__About this task__:
Copy, word for word, the opening line of the data and each line after it until the line that contains "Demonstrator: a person", which is included. Leave the pictures out.

== Exercise data ==

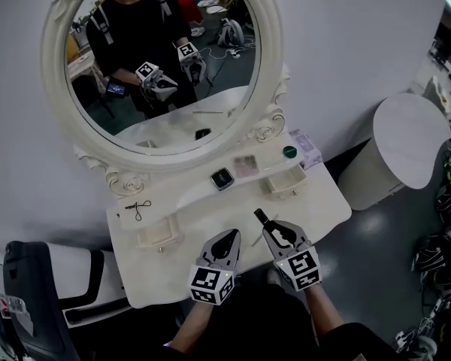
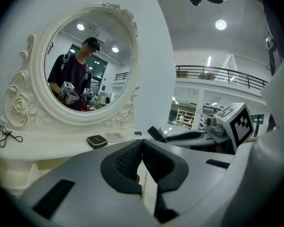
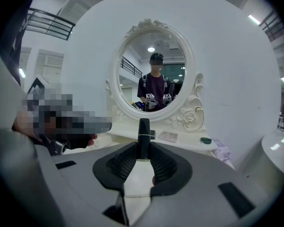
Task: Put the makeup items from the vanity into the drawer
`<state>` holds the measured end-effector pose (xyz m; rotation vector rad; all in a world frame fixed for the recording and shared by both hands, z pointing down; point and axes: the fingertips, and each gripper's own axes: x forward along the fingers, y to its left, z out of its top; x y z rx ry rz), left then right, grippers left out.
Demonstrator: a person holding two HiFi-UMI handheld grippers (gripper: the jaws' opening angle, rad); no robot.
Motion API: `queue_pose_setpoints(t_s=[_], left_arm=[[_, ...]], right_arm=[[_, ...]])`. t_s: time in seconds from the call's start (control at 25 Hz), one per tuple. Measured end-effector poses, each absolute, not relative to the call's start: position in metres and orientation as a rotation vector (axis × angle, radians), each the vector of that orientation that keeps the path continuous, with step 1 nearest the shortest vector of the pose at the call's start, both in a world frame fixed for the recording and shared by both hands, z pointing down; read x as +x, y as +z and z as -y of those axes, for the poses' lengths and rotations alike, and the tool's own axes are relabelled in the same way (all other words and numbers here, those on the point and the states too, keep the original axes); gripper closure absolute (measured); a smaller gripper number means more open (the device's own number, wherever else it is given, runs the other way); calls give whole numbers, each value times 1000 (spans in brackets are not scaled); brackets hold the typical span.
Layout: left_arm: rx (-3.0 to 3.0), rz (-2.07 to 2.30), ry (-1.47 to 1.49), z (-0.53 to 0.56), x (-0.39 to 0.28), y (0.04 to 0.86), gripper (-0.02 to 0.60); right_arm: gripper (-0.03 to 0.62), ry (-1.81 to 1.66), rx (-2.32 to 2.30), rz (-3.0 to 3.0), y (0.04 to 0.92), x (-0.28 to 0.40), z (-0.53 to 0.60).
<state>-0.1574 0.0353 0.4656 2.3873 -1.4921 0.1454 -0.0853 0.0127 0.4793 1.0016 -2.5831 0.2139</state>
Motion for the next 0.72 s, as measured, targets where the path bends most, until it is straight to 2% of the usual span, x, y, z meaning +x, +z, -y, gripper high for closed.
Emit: queue_pose_setpoints(t_s=[0.72], left_arm=[[2439,1329,188,16,-120,485,566]], right_arm=[[490,139,1072,2476,493,-44,33]])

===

__Problem solution__:
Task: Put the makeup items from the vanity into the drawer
`<state>` holds the measured end-effector pose (xyz m; rotation vector rad; all in a world frame fixed for the recording and shared by both hands, z pointing down; point and axes: the fingertips, and each gripper's own axes: x forward along the fingers, y to its left, z out of its top; x y z rx ry rz), left then right, grippers left out.
Demonstrator: a person holding two HiFi-UMI handheld grippers (gripper: the jaws' opening angle, rad); no robot.

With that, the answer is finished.